Dobrar os joelhos num templo de Toulouse é, compreensivelmente, um motivo de comoção e
um ato de comunhão com um povo, como o francês, em que à medida que se sabe na escola
intelectual mais católicos se encontram, de um catolicismo ao mesmo tempo profundamente
interior e afoitamente ativo e esclarecido.
Não fique sem registro nesta viagem a passagem pela Cidade Eterna, mais que nunca a capital
do mundo cristão com o Concílio Ecumênico, indubitavelmente o maior acontecimento
espiritual do século e talvez de vários séculos da era moderna. Dificilmente poderia traduzir as
emoções dessa visita, marcada pela presença ao solene ato de posse do S. P. Paulo VI na
cátedra episcopal de Roma em cerimônia imponentíssima na basílica de S. João de Latrão.

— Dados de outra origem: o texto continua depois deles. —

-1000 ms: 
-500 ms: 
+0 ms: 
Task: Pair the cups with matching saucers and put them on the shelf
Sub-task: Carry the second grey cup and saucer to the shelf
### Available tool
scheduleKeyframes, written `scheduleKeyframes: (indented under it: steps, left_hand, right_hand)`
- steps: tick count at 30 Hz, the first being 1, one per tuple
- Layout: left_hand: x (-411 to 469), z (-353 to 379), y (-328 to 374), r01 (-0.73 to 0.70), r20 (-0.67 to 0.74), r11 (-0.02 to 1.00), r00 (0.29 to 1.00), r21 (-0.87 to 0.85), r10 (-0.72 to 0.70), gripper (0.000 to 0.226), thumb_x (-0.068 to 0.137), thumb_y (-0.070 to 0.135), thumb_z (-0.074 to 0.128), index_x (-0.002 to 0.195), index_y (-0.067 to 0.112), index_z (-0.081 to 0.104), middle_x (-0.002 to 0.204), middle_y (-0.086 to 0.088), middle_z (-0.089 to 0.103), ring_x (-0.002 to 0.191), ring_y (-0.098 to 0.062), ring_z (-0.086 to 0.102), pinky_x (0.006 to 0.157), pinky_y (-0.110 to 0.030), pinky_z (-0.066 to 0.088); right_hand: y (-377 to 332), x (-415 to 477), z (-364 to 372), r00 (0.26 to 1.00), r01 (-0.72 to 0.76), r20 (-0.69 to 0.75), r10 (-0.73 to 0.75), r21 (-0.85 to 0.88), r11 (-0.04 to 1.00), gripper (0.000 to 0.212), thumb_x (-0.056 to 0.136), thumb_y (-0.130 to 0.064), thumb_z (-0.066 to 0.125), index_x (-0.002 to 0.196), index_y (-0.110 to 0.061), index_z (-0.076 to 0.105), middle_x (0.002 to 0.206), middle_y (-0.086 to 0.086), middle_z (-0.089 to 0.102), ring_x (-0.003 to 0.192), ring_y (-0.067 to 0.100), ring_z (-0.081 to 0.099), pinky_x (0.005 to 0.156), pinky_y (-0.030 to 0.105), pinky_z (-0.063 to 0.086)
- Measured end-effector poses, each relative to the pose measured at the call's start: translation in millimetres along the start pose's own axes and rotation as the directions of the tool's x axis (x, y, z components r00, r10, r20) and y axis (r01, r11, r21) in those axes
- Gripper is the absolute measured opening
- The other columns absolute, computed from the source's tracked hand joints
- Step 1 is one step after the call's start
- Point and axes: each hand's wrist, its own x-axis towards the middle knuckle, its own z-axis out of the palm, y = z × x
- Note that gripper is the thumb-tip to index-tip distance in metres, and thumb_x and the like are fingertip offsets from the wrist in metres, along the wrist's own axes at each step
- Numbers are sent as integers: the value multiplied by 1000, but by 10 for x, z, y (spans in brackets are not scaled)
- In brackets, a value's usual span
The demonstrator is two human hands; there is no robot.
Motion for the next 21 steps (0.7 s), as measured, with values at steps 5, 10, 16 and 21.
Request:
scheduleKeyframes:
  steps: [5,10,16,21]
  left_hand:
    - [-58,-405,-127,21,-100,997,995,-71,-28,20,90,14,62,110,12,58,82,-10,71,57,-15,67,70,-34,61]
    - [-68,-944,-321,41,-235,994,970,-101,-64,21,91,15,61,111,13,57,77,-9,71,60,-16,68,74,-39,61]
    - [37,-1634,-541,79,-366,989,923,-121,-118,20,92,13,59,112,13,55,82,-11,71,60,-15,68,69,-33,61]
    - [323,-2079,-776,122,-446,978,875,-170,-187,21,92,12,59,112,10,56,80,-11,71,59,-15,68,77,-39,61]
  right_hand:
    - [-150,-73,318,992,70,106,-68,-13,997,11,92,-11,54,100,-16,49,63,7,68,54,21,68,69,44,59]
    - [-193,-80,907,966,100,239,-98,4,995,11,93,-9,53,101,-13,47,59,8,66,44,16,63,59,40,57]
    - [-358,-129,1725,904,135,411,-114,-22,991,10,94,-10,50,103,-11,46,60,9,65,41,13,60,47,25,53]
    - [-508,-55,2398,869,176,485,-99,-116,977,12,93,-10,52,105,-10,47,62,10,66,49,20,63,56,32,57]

Rodeado de centenas de prelados de todas as raças e todos os continentes, o Papa desfilou
entre o povo romano, ovacionado e aplaudido com entusiasmo e naquele domingo deu a sua
benção urbe et orbe do balcão do venerando templo loteranense, depois de pronunciar uma
oração em que, mais uma vez, sublinhou as responsabilidades do primado apostólico e a
necessidade da intensificação dos esforços pelas necessidades sobrenaturais e políticas da
humanidade tão conturbada e ansiosa de nossos dias. O contrato com numerosos bispos
brasileiros, aviva e sublinha as esperanças do renascimento católico e da reaproximação
ecumênica que o Concílio promete e já promove. Roma fica em nossa memória, até por seus
monumentos e suas obras urbanas como a cidade dos papas, que do ponto de vista, estético
culmina nos museus do Vaticano, repositório inigualado de arte e tradição onde não faltam os
estilos e os autores mais modernos a testemunharem, todos, o desvelo da Igreja pela cultura.
Milão, Florença, Gênova desfilam, com suas grandezas passadas e sua vibração atual, como
outros testemunhos da vitalidade latina e cristã apesar das contradições políticas que o espírito
de liberdade, felizmente permite e enseja, grego-romano e judeo-cristão.